どんな品目を選んでもそれなりの苦労はありますが、わたしが農家の中で一番大変そうだと感じるのは、酪農家や養鶏農家です。生き物が相手なので休みがなく、当然旅行などにも行けません。また、一瞬の収穫時期を逃せないような葉物や果実類なども、収穫期は時間に追われそうで大変そうに感じます。その点、ネギは仕上がってから一定期間畑に置いておけるので、自分の都合で収穫できるところが気に入っています。また、栽培期間中も必ず毎日しないといけない作業というのはなく、ポイントを絞った管理をしています。

出荷の自由度が高い

我が家の白ネギは、ほぼ地元JAに持ち込んで販売してもらっています。白ネギのシーズン中はほぼ毎日集荷があり、集荷時間内であれば、好きなときに好きな量を出荷でき、とても気楽です。もし出荷の数量や期日が事前に決められていたら、雨が続く時期や、体調の悪いときも収穫・出荷作業をしなければいけません。また、出荷者が少なければ荷受けや検品をしてくれる日も限られてくるので、そこを狙って出荷しなければいけなくなります。しかし、地域で生産者が多い品目を選べば、より多くのサービスが受けられるというわけです。

基幹作物にもう1品目組み合わせるなら?

白ネギ農家としてスタートしたわたしたちですが、ネギは基本的には寒い時期の作物なので、一年中収穫できるわけではありません。そこで、農閑期に収穫できるものを何かもう1つ追加することにしました。その際に考慮したのは、「原産地の違う作物を組み合わせる」ということ。冷涼で乾燥した気候を好むネギとは真逆の、温暖湿潤な気候を好む海老芋(里芋の一種)を選びました。そうすれば、冷夏の年はネギがよく育ち、反対に猛暑や豪雨がある年は、ネギは生育が悪くても海老芋がよく育つので、リスクヘッジになるというわけです。海老芋は白ネギと同じく地域の特産品であることや、栽培に使用する機械がネギのものと共用できるので、初期投資がほとんどかからないことも決め手となりました。
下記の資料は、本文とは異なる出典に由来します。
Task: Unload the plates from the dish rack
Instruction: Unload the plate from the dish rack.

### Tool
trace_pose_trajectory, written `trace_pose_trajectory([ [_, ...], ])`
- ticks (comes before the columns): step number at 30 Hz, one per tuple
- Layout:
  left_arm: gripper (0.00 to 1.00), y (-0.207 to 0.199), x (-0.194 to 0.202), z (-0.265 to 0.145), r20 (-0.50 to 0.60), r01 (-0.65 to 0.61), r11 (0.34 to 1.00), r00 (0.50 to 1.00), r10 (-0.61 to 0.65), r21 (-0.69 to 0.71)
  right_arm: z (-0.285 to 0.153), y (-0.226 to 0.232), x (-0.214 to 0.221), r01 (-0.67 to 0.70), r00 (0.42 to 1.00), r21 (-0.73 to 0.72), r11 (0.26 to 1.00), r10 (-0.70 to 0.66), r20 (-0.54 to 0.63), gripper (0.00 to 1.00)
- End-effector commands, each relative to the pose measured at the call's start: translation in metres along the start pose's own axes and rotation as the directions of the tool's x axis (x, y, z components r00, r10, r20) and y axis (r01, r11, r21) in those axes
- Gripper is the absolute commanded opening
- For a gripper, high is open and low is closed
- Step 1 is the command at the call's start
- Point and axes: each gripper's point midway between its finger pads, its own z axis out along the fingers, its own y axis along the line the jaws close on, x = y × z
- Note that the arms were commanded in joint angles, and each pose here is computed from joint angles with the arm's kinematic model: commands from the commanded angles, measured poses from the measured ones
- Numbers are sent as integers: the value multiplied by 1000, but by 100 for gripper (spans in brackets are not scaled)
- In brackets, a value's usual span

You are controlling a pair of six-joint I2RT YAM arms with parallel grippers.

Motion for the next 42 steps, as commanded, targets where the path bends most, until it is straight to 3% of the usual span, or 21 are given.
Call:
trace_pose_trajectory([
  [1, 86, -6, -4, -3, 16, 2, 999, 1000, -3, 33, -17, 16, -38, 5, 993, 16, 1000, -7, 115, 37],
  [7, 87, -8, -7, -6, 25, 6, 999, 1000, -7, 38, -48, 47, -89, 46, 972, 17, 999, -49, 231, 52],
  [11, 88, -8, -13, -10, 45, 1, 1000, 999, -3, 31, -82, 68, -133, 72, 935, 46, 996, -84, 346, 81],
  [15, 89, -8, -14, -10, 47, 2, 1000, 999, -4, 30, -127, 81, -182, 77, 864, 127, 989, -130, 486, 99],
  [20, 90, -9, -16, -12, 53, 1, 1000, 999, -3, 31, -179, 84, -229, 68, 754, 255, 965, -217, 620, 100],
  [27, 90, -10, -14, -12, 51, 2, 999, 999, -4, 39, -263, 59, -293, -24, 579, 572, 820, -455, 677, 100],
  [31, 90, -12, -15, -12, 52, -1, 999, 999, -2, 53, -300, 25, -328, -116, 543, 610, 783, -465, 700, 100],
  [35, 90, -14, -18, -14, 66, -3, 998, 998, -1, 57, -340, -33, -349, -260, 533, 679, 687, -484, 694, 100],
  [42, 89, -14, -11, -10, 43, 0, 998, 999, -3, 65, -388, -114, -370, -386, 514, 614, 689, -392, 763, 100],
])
この組み合わせは地域の多くの方が既に実践されていることから、昔から受け継がれている方法は理にかなったものなのだ、と感じます。

まとめ

今回の記事では、就農するときにはこういう考え方もあるんだ、ということを知っていただくために、我が家の例をご紹介しました。農家になるということは個人事業主になる、ということなので、基本的には自分の好きな作物を好きなだけ作ればよいのですが、原単位や販路などの情報を事前に集めて営農計画を立てると、就農がより現実的になります。これから就農を考えていらっしゃるみなさんに、少しでも参考にしていただければ幸いです。